Estudo descritivo conduzido em ambulatório transgênero em Vitória/ES, entre 2018 e 2021. O dados foram obtidos através de entrevista e informações de prontuário. Coletaram-se amostras anogenitais para a pesquisa de HPV, tricomoníase, gonococo e clamídia, e citologia.

Resultados

Dos 110 participantes, identificaram-se como homens e mulheres, respectivamente, 60,9% e 34,5%. Encontrou-se prevalência geral de HPV de 58,3%, sendo maior em mulheres (48,1%).
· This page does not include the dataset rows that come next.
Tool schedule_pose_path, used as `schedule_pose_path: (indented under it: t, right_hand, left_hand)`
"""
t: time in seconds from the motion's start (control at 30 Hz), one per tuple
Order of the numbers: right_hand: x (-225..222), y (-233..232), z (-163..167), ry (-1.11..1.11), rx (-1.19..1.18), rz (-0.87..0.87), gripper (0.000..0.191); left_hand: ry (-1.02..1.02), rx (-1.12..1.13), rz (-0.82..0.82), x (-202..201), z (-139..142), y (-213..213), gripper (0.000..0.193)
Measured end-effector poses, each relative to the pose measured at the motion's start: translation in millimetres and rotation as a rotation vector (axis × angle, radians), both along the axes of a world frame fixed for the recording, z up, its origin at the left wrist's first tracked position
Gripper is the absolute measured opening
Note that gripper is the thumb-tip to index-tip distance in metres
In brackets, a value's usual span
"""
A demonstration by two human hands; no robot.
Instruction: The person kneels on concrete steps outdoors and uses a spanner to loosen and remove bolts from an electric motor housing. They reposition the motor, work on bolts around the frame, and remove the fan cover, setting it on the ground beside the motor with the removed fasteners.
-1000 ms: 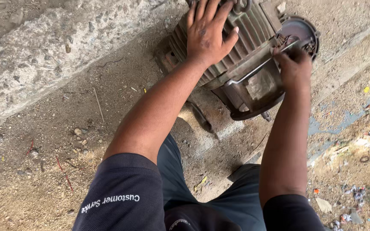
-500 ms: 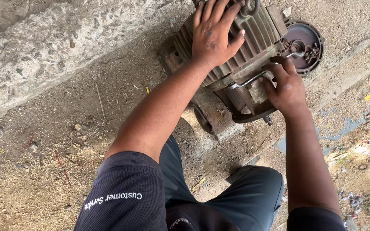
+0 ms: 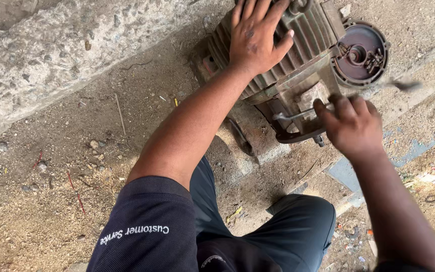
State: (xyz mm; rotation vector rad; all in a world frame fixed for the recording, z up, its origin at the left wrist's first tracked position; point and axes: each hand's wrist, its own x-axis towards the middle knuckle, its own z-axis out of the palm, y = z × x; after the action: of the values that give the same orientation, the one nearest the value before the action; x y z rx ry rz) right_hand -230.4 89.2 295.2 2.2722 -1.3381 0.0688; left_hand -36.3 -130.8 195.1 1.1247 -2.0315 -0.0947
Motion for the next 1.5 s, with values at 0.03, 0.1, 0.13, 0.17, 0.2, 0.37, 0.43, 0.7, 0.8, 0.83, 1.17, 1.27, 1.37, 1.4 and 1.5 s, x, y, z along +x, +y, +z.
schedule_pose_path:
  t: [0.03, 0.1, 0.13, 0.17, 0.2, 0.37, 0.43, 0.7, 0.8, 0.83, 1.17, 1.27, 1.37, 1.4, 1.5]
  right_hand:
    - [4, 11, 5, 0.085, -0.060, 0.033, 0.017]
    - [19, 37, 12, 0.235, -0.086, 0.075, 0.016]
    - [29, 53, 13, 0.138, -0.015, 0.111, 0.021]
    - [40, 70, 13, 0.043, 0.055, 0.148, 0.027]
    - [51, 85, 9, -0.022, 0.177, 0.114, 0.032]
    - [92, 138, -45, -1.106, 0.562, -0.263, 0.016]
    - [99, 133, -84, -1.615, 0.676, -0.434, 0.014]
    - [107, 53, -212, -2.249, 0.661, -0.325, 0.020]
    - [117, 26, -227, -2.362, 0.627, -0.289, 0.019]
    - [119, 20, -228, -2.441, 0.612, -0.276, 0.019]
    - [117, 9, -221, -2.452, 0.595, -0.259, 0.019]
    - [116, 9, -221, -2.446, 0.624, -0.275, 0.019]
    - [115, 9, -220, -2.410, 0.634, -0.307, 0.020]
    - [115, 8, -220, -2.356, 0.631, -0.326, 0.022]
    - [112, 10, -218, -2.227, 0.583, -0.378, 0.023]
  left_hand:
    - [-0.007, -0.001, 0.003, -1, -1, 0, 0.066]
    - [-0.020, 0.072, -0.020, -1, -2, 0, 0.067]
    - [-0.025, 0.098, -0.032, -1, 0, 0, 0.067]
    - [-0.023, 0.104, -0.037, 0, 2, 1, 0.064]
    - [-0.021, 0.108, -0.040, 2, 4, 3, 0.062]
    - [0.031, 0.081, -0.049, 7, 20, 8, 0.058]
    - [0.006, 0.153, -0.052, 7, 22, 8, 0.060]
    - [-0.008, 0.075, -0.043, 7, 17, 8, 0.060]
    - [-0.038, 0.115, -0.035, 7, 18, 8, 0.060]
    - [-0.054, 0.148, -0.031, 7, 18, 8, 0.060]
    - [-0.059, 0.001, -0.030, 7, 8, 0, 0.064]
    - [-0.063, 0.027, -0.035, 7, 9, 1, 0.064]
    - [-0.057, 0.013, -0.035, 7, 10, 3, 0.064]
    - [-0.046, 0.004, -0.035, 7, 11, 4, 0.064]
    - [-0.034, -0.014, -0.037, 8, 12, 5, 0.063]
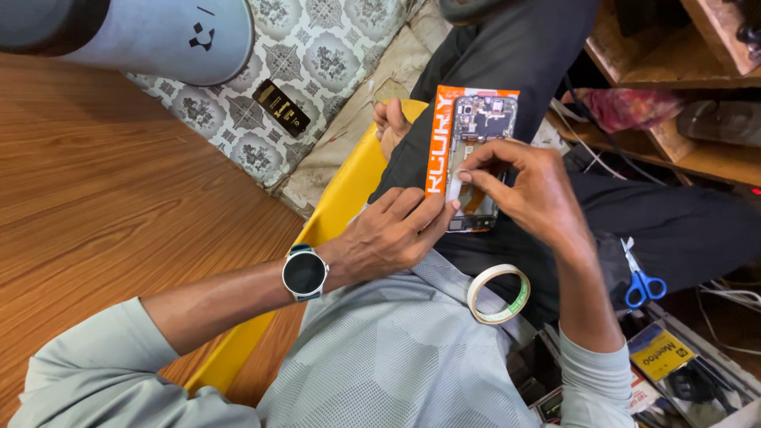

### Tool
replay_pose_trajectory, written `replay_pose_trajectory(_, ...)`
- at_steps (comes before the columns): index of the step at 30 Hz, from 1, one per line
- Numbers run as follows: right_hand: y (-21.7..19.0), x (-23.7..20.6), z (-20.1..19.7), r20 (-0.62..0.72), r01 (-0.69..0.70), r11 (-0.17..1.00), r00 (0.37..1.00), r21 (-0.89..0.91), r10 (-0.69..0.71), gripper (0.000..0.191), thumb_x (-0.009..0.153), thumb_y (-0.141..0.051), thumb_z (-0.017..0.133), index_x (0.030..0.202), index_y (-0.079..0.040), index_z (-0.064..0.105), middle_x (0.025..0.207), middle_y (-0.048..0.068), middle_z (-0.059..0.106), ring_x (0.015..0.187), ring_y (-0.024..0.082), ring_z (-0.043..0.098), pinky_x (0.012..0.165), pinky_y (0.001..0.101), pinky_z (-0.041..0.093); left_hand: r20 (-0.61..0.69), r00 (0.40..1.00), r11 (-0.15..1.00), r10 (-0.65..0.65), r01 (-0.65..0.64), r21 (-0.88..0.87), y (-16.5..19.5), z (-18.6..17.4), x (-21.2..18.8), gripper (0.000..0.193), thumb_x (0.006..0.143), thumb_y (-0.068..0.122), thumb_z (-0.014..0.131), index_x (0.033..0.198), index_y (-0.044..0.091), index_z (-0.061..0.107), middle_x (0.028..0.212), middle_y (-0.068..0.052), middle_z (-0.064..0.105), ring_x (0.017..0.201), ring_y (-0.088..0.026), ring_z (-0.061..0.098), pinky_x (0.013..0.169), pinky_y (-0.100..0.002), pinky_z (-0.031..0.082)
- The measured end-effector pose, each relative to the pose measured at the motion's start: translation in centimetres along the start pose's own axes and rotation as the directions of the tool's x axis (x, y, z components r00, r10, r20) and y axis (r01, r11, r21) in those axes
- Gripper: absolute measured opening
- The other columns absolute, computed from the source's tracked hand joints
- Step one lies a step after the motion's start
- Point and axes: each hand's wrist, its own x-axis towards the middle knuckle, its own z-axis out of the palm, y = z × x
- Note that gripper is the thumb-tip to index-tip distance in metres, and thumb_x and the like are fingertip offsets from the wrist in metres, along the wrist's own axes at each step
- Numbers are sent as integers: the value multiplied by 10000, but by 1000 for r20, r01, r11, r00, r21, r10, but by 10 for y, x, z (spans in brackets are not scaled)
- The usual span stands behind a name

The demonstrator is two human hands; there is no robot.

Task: The person sits cross-legged and repairs a disassembled mobile phone on their lap. They apply adhesive tape to the motherboard, use a metal tool to adjust internal components, and install a battery and a blue plastic frame into the device.

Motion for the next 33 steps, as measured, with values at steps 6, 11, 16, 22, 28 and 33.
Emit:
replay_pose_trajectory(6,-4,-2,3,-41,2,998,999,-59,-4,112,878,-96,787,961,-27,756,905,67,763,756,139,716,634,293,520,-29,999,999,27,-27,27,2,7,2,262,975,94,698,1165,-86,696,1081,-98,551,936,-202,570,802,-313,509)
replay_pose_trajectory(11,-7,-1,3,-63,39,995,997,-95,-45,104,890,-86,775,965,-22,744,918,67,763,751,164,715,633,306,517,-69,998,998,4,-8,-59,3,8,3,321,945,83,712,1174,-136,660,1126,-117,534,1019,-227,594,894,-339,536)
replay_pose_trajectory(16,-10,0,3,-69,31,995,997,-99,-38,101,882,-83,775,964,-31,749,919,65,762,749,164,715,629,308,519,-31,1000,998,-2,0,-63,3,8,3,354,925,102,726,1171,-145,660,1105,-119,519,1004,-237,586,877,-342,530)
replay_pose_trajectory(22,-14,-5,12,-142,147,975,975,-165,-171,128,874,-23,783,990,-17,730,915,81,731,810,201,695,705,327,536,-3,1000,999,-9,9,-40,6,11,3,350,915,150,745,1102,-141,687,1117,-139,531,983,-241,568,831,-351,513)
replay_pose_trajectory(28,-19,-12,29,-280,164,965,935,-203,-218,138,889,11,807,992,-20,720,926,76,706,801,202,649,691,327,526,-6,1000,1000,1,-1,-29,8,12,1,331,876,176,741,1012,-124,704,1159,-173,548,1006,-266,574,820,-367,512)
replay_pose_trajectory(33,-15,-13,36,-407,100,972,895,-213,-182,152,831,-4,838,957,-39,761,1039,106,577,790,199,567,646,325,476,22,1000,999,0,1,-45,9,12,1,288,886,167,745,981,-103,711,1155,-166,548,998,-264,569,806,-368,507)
Em homens, HPV cervical foi positivo em 38%, e anal em 25%, com alterações citológicas em 9,5%. Mulheres com citologias anais alteradas foram 23,5%. Outras infecções sexualmente transmissíveis: clamídia (4,1%), tricomoníase (12,5%) e nenhum caso de gonorreia.

Conclusão

O HPV é uma infecção prevalente e com riscos para alterações citológicas na população transgênero, sendo necessários mais estudos de prevalência e de impactos na saúde sexual, para basear políticas de rastreamento e prevenção.

Palavras-chave
Prevalência; Pessoas Transgênero; HPV; Chlamydia Trachomatis; Trichomonas Vaginalis

Contribuições do estudo

Principais resultados

Pessoas transgênero são suscetíveis a infecções sexualmente transmissíveis, com alta prevalência de HPV e, por isso, apresentam alterações citológicas em sítio anal e cervical que trazem risco para o desenvolvimento de neoplasia anogenital.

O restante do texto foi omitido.